**Data entries**
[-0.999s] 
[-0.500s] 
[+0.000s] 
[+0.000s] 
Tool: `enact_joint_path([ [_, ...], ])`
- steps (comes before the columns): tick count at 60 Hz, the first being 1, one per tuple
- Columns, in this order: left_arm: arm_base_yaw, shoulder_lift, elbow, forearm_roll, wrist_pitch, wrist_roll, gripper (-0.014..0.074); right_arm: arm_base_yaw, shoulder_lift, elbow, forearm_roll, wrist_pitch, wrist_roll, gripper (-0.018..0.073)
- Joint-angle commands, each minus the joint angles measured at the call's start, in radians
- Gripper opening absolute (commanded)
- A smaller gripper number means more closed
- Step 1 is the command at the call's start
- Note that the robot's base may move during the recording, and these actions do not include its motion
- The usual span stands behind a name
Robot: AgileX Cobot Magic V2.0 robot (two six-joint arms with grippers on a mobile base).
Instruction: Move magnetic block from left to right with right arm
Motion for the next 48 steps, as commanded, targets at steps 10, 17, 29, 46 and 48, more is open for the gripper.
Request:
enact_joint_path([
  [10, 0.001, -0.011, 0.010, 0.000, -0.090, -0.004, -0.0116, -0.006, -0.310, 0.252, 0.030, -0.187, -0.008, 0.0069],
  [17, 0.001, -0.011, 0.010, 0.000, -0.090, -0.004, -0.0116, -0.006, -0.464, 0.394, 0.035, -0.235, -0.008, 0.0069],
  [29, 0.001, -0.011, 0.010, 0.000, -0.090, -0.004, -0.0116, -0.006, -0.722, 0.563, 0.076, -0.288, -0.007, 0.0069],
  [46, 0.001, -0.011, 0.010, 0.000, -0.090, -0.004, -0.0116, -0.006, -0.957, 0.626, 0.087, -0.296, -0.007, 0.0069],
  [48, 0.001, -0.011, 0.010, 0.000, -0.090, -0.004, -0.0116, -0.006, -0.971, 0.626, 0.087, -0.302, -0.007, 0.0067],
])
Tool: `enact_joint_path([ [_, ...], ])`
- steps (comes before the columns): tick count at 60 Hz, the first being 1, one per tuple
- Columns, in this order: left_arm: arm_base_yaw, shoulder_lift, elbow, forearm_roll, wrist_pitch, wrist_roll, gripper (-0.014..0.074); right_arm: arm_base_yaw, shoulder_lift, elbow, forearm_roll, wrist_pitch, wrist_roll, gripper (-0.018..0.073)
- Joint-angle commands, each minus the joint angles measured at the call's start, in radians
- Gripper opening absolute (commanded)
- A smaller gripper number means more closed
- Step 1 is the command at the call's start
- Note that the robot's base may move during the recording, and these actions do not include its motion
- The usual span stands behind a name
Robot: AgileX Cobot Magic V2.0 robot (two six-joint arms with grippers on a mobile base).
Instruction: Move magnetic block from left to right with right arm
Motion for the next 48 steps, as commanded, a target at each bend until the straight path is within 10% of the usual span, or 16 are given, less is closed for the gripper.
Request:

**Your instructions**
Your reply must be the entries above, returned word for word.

**Result**
[-0.999s] 
[-0.500s] 
[+0.000s] 
[+0.000s] 
Tool: `enact_joint_path([ [_, ...], ])`
- steps (comes before the columns): tick count at 60 Hz, the first being 1, one per tuple
- Columns, in this order: left_arm: arm_base_yaw, shoulder_lift, elbow, forearm_roll, wrist_pitch, wrist_roll, gripper (-0.014..0.074); right_arm: arm_base_yaw, shoulder_lift, elbow, forearm_roll, wrist_pitch, wrist_roll, gripper (-0.018..0.073)
- Joint-angle commands, each minus the joint angles measured at the call's start, in radians
- Gripper opening absolute (commanded)
- A smaller gripper number means more closed
- Step 1 is the command at the call's start
- Note that the robot's base may move during the recording, and these actions do not include its motion
- The usual span stands behind a name
Robot: AgileX Cobot Magic V2.0 robot (two six-joint arms with grippers on a mobile base).
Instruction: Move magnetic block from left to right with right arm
Motion for the next 48 steps, as commanded, targets at steps 10, 17, 29, 46 and 48, more is open for the gripper.
Request:
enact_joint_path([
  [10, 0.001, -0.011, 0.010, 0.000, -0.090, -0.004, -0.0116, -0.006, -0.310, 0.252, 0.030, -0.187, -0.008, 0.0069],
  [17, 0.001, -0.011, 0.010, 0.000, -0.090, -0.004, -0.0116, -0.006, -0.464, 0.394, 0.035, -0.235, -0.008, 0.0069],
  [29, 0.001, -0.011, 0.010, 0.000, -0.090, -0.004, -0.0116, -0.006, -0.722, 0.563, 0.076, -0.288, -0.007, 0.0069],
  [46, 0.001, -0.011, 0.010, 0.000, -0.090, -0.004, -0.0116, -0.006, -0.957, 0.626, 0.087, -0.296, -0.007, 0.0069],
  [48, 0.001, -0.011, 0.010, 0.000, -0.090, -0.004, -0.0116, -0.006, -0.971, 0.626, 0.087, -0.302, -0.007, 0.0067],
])
Tool: `enact_joint_path([ [_, ...], ])`
- steps (comes before the columns): tick count at 60 Hz, the first being 1, one per tuple
- Columns, in this order: left_arm: arm_base_yaw, shoulder_lift, elbow, forearm_roll, wrist_pitch, wrist_roll, gripper (-0.014..0.074); right_arm: arm_base_yaw, shoulder_lift, elbow, forearm_roll, wrist_pitch, wrist_roll, gripper (-0.018..0.073)
- Joint-angle commands, each minus the joint angles measured at the call's start, in radians
- Gripper opening absolute (commanded)
- A smaller gripper number means more closed
- Step 1 is the command at the call's start
- Note that the robot's base may move during the recording, and these actions do not include its motion
- The usual span stands behind a name
Robot: AgileX Cobot Magic V2.0 robot (two six-joint arms with grippers on a mobile base).
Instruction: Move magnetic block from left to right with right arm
Motion for the next 48 steps, as commanded, a target at each bend until the straight path is within 10% of the usual span, or 16 are given, less is closed for the gripper.
Request:

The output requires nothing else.